What Does it Really Mean to be College and Work Ready?

Cross-posted on Education Week

Earlier this week, the National Center on Education and the Economy released a study we have been working on for almost three years. There has been a lot of talk in recent years about getting high school students ready for college and work. But what does that really mean? We decided to find out, to see what skills in mathematics, reading and writing were actually required to be successful in the first year of community colleges. Why community colleges? Because about half of the high school graduates who go to college go to these institutions and because, of those who do, close to half go into programs designed to prepare them for careers and the other half goes into a program designed to enable them to transfer to four year colleges after two years. A College Board study shows that students who successfully complete the first year of community college are likely to complete a community college program with a two-year degree or certificate. So we can reasonably say that, if you have the skills needed to succeed in the first year of a community college program, you have left high school ready for college and career.

We selected seven states reasonably representative of the United States as a whole, and then selected, at random, a community college in each of those states. Then we selected eight of the most popular vocational programs in those colleges to study. We also studied the program designed to prepare students to transfer to four-year colleges. We collected the most popular textbooks in those programs and analyzed them for reading challenge and for mathematics content. We collected graded writing assignments as well as tests given at the end of courses and the grades given on those tests. From this information, we were able construct a detailed picture, program by program, of the content and challenge level of the reading, writing and mathematics required of the students.

Very little writing at all is required in most programs. The writing that is required is of a very simply sort. Students, for example, are rarely required to argue a position logically and marshal data on behalf of that argument. The typical first year community college text is written at an 11th or 12th level (which one would think would be a year or two below the level of community college), but it turns out that most high school graduates cannot read with comprehension at that level, because the typical high school text is written at the 8th or 9th grade level. So our community college instructors prepare Power Point presentations to make sure that the students get the main points in the text. When it comes time to test the students at the end of the course, they are not tested on much of the material that was in the text, and what they are tested on is mostly recall of facts, which means that much of what the textbook author thought was important for a student to know to be competent in the career for which he or she is preparing is not taught or tested.

It turns out that College Math, which contains the most demanding mathematics that most community college students will face in their first year, is actually Algebra one-and-a-quarter. That is, it contains the topics usually associated with Algebra I and a few topics in statistics and probability. One does not need Algebra II to study Algebra I. Indeed, it seems that what is normally taught in high school mathematics is not needed in community college. What is needed is middle school mathematics, but it turns out that high school graduates have a very poor command of middle school mathematics. And, we discovered that there are a number of very important topics in mathematics–like mathematics modeling, and the ability to read and interpret schematic diagrams and logic diagrams of the sort required for computer programming–that are needed in community college programs but are not taught at all in school. The typical textbook for the programs we looked at does require mathematics, but it seems that that mathematics is neither taught nor tested, presumably because the instructors do not think the students can do it.
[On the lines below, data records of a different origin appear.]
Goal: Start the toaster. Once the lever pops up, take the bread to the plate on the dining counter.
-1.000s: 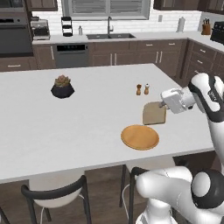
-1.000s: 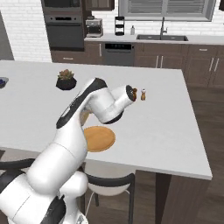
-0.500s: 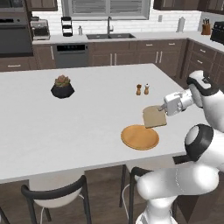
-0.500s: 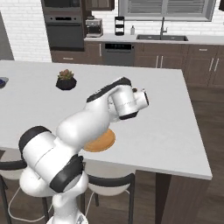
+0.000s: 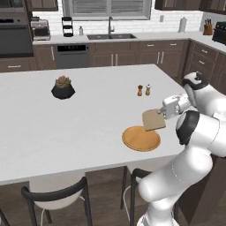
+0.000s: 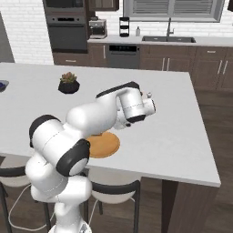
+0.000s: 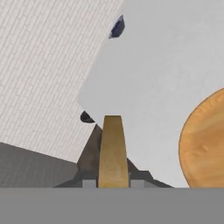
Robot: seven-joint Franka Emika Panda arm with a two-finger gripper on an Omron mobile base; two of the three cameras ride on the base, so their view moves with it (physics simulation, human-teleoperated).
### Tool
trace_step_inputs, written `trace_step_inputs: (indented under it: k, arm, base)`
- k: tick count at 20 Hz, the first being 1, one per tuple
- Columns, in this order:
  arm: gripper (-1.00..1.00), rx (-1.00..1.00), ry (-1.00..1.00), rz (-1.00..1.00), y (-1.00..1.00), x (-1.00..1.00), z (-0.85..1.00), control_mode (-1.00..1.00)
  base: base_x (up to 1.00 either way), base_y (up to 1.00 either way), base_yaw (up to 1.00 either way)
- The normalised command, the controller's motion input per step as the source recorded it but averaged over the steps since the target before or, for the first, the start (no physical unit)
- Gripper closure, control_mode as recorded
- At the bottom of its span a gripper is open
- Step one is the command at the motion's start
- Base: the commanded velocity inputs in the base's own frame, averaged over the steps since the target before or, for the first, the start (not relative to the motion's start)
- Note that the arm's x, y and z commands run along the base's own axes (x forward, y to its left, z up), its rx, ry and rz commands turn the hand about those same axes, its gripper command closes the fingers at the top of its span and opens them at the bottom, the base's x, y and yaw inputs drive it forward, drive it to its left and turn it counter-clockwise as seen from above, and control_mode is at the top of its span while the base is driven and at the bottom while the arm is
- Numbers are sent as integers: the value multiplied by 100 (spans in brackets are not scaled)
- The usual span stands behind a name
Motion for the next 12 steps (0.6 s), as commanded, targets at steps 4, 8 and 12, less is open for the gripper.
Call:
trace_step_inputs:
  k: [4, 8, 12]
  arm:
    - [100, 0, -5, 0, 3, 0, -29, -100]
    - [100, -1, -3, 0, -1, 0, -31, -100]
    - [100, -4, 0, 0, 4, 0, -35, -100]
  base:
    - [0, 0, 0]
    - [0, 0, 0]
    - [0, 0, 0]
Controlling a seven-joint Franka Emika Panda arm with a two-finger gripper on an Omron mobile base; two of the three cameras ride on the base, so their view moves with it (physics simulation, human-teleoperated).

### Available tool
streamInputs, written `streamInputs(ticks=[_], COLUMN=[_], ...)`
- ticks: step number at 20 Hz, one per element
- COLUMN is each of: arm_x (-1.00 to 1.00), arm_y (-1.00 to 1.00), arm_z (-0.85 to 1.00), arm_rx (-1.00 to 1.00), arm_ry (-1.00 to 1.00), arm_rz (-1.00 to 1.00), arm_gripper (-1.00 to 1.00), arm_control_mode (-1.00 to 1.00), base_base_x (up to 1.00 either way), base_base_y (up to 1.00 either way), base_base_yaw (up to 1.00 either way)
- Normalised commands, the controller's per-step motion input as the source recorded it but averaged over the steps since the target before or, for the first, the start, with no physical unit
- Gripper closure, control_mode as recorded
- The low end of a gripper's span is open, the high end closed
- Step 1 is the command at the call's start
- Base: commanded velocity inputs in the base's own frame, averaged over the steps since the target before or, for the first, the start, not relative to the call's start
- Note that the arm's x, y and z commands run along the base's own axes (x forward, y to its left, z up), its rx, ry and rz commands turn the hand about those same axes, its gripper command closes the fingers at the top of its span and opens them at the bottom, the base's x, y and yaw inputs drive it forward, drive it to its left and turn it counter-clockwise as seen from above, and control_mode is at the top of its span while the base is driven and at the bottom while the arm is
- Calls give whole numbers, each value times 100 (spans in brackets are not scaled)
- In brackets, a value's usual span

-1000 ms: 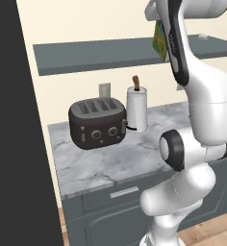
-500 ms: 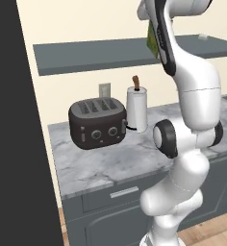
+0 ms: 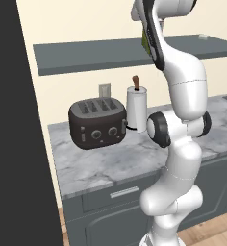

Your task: Pick the yogurt and cereal from the counter and place them in the cabinets closest to them.

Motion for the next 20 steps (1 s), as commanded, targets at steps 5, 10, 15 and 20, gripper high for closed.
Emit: streamInputs(ticks=[5,10,15,20], arm_x=[54,56,49,52], arm_y=[5,2,0,0], arm_z=[0,0,0,0], arm_rx=[0,0,0,0], arm_ry=[5,6,7,8], arm_rz=[-3,-2,-1,-1], arm_gripper=[100,100,100,100], arm_control_mode=[-100,-100,-100,-100], base_base_x=[0,0,0,0], base_base_y=[0,0,0,0], base_base_yaw=[0,0,0,0])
Most of us take it more or less for granted that as a student progresses through the grades, that student does 8th grade work in 8th grade, 9th grade work in the 9th grade, and so on until, in the first year of community college, that student is doing 13th grade work. But it seems that that is not the case at all. A very large fraction of 12th graders leave the 12th grade to do 8th or 9th grade work in community college. And that is not the end of it, because about a third of our high school graduates show up at the community college unable to do work at the 8th or 9th grade level. Many of the rest, apparently, those who are admitted to credit-bearing courses at their community college, have only the shakiest command of 8th and 9th grade mathematics, reading and writing.

So whom should we hold accountable for this? Community college standards are clearly in the basement. They should be much higher. But, if we were to talk to the community college instructors about this, they would undoubtedly say that they are doing the best they can, that we should go and talk to the high school people, who are responsible for sending them students who have been very badly educated. But the high school faculty would, with reason, say that they are doing the best they can with what they get from the middle school. And, you guessed it, the middle school faculty would point to the elementary school, saying they, too, are doing the best they can with what they get.

All of the school managers, if pressed, would probably acknowledge that part of the problem is that they are getting teachers whose own command of mathematics is a bit shaky, and maybe their reading and writing skills are not what they should, be, not to mention their ability to teach these subjects. So they would point to the schools of education that are responsible for sending them teachers whose command of the subjects they are supposed to teach is not what it ought to be. But the school of education would be quick to point out that they are not responsible for teaching the subject matter. That is the responsibility of the arts and sciences faculty. But the arts and sciences faculty would say that we, too, are doing the best we can with what we get. Just look at the poor skills and lack of knowledge of the young people we are getting from the high schools! But that, of course, is where we began. Everyone is doing the best they can with what they get and the result is appalling.

In my next few blogs, I will have something to say about how we might break this cycle. If you suspect that I will say that each and every actor in this sad cycle is responsible for breaking it, you would be dead right.